Ainsi, selon la littérature, la castration des veaux devrait se pratiquer :

– le plus tôt possible : de préférence à 1 semaine d’âge et pas après 45 jours ;

– en utilisant la méthode par écrasement à l’aide de la pince de Burdizzo ;

– et, enfin, avec un protocole analgésique associant l’administration d’un AINS 20 minutes avant la procédure et une anesthésie locale par infiltration de lidocaïne à 2 % (environ 5 ml) dans le pôle proximal de chaque testicule.

La prise en compte de l’âge de l’animal dans la procédure analgésique et du degré de douleur (selon la méthode employée) correspond au concept d’analgésie adaptée.

Conclusion

La gestion de la douleur au quotidien consiste souvent, pour les praticiens, à instaurer des traitements analgésiques (soulager). Cependant, les autres aspects ne doivent pas être négligés : supprimer la source de douleur, si celle-ci n’est pas nécessaire, et/ou lui substituer une méthode moins douloureuse. Dès qu’un traitement de la douleur est requis, les concepts d’analgésie précoce, multimodale et adaptée à l’animal et à la procédure sont mis en œuvre. À toutes ces étapes, le vétérinaire praticien est le mieux placé pour intervenir.

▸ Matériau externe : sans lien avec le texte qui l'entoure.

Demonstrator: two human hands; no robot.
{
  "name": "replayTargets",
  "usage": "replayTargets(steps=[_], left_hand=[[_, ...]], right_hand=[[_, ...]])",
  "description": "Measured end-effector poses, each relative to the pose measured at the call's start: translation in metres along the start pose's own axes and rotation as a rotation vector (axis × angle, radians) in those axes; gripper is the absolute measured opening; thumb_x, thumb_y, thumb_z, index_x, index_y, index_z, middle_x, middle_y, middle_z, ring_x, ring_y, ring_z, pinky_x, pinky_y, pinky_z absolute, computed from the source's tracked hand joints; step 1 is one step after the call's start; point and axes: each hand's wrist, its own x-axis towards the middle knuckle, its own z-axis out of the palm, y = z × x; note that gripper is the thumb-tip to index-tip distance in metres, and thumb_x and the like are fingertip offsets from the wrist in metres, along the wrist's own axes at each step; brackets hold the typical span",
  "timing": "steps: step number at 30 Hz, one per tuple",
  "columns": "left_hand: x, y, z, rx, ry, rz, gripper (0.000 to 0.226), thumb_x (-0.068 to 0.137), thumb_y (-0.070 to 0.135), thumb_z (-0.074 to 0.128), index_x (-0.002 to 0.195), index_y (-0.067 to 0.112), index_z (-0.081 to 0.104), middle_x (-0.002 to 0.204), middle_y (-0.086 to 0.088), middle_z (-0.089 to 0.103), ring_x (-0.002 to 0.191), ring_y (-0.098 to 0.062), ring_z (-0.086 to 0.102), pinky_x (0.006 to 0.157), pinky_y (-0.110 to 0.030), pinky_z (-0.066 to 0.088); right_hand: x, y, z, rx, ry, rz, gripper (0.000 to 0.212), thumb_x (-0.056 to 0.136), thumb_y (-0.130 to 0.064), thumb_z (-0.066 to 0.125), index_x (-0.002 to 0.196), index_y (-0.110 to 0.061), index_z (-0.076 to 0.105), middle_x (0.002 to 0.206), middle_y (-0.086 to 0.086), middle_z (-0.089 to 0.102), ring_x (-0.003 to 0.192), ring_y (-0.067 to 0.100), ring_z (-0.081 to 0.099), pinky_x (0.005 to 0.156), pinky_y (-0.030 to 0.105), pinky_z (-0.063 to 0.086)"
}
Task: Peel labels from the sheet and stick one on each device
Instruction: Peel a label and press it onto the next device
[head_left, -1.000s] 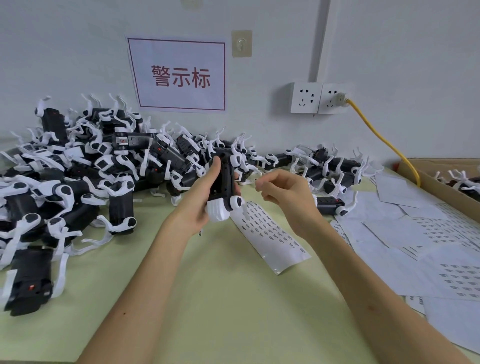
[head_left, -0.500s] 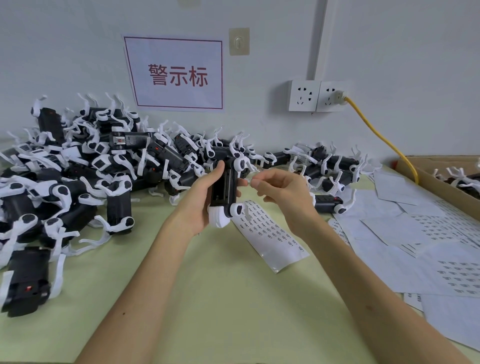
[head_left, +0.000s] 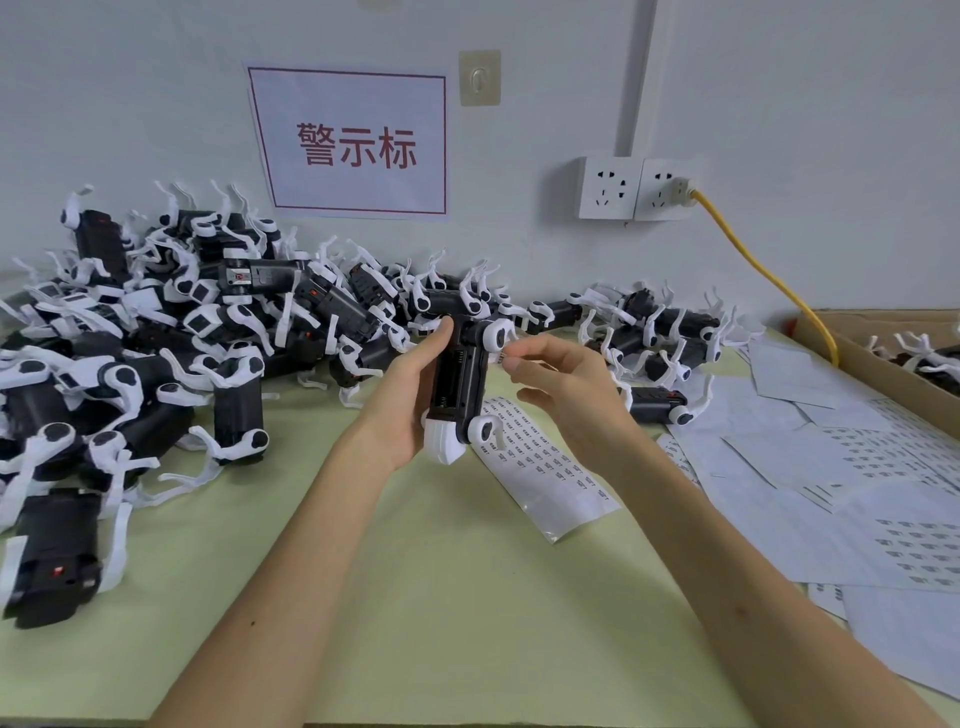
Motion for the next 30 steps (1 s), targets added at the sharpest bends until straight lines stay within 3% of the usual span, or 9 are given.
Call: replayTargets(steps=[6, 12, 15, 19, 23, 30], left_hand=[[-0.0005, 0.0010, -0.0009, -0.052, -0.005, 0.040, 0.043, 0.092, 0.058, 0.059, 0.098, 0.022, 0.082, 0.101, -0.006, 0.074, 0.072, -0.017, 0.064, 0.066, -0.029, 0.057], [-0.0003, 0.0008, -0.0009, -0.090, 0.014, 0.013, 0.044, 0.093, 0.057, 0.061, 0.105, 0.018, 0.079, 0.112, -0.017, 0.061, 0.071, -0.023, 0.063, 0.063, -0.031, 0.055], [0.0005, 0.0006, -0.0016, -0.092, 0.000, 0.014, 0.044, 0.093, 0.057, 0.060, 0.104, 0.019, 0.080, 0.119, -0.018, 0.064, 0.071, -0.022, 0.063, 0.065, -0.031, 0.056], [0.0002, 0.0010, -0.0009, -0.074, -0.039, 0.024, 0.044, 0.093, 0.058, 0.058, 0.104, 0.022, 0.082, 0.113, -0.012, 0.074, 0.071, -0.020, 0.063, 0.067, -0.030, 0.056], [0.0018, -0.0005, -0.0013, -0.076, 0.024, 0.020, 0.046, 0.089, 0.058, 0.064, 0.105, 0.018, 0.080, 0.111, -0.015, 0.066, 0.073, -0.023, 0.064, 0.065, -0.033, 0.056], [0.0018, -0.0017, 0.0008, -0.052, 0.026, 0.028, 0.047, 0.092, 0.060, 0.058, 0.096, 0.020, 0.082, 0.094, -0.007, 0.074, 0.071, -0.021, 0.066, 0.065, -0.030, 0.056]], right_hand=[[0.0006, -0.0012, -0.0017, 0.110, -0.036, 0.035, 0.014, 0.092, 0.000, 0.067, 0.089, -0.012, 0.070, 0.085, 0.000, 0.068, 0.077, 0.013, 0.063, 0.073, 0.023, 0.051], [0.0002, 0.0000, 0.0006, 0.143, -0.019, 0.012, 0.013, 0.092, 0.005, 0.066, 0.088, -0.007, 0.071, 0.089, 0.013, 0.069, 0.072, 0.017, 0.060, 0.076, 0.025, 0.053], [0.0005, 0.0007, -0.0001, 0.134, 0.032, 0.013, 0.012, 0.091, 0.005, 0.068, 0.090, -0.006, 0.071, 0.087, 0.013, 0.070, 0.070, 0.016, 0.060, 0.076, 0.026, 0.053], [0.0010, 0.0012, -0.0011, 0.103, 0.066, 0.003, 0.013, 0.088, 0.005, 0.072, 0.090, -0.008, 0.072, 0.083, 0.010, 0.072, 0.070, 0.015, 0.063, 0.075, 0.024, 0.054], [0.0009, 0.0020, -0.0003, 0.084, 0.101, 0.003, 0.027, 0.085, 0.003, 0.076, 0.106, -0.013, 0.072, 0.085, 0.011, 0.076, 0.074, 0.016, 0.068, 0.074, 0.022, 0.055], [0.0003, 0.0012, -0.0007, 0.060, 0.069, 0.002, 0.007, 0.088, -0.005, 0.076, 0.086, -0.012, 0.075, 0.087, 0.003, 0.075, 0.080, 0.013, 0.068, 0.076, 0.023, 0.054]])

  • (1) En France, seul Metacam(r) est autorisé dans cette indication.

Références

  • 1. Kent JE, Thrusfield MV, Robertson IS et coll. Castration of calves: a study of methods used by farmers in the United Kingdom. Vet. Rec. 1996;138:384-387.
  • 2. Le Neindre P, Guatteo R, Guémené D et coll. Douleurs animales. Les identifier, les comprendre, les limiter chez les animaux d’élevage. Expertise scientifique collective, rapport d’expertise. Inra, France. 2009:340.
  • 3. Robertson IS, Kent JE, Molony V. Effect of different methods of castration on behaviour and plasma cortisol in calves of three ages. Res. Vet. Sci. 1994;56:8-17.
  • 4. Stafford KJ, Mellor DJ. Dehorning and disbudding distress and its alleviation in calves. Vet. J. 2005;169:337-349.
  • 5. Stafford KJ, Mellor DJ, Todd SE et coll. Effects of local anaesthesia or local anaesthesia plus a non-steroidal anti-inflammatory drug on the acute cortisol response of calves to five different methods of castration. Res. Vet. Sci. 2002;73:61-70.
  • 6. Star L, Ellen ED, Uitdehaag K et coll. A plea to implement robustness into a breeding goal: Poultry as an example. J. Agric. Environ. Ethics. 2008;21:109-125.
  • 7. Stilwell G, Capitão E, Nunes T. Effect of three different methods of dehorning on plasma cortisol levels and behaviour of calves. In: 23rd World Buiatrics Congress, Quebec, Canada. 2004/07/11-16:665.
  • 8. Stilwell G, Lima MS, Broom DM. Effects of nonsteroidal anti-inflammatory drugs on long-term pain in calves castrated by use of an external clamping technique following epidural anesthesia. Am. J. Vet. Res. 2008;69:744-750.
  • 9. Stull CL, Payne MA, Berry SL et coll. Evaluation of the scientific justification for tail docking in dairy cattle. J. Am. Vet. Med. Assoc. 2002;220:1298-1303.
  • 10. Ting AK, Earley B, Veissier I et coll. Effects of age of Holstein-Friesian calves on plasma cortisol, acute-phase proteins, immunological function, scrotal measurements and growth in response to Burdizzo castration. Anim. Sci. 2005;80:377-386.

Conflit d’intérêts

Aucun.

Points forts

→ La règle des 3S propose de supprimer les sources de douleur si elles ne sont pas nécessaires, puis de substituer des pratiques moins douloureuses si l’acte pratiqué est indispensable et, enfin, si la douleur ne peut être évitée, de la soulager.

→ Le praticien soulage la douleur au quotidien, mais il est le mieux placé pour prendre en compte également les deux premières étapes.

→ L’analgésie doit suivre trois règles : être précoce, multimodale, et adaptée à l’animal et à la procédure.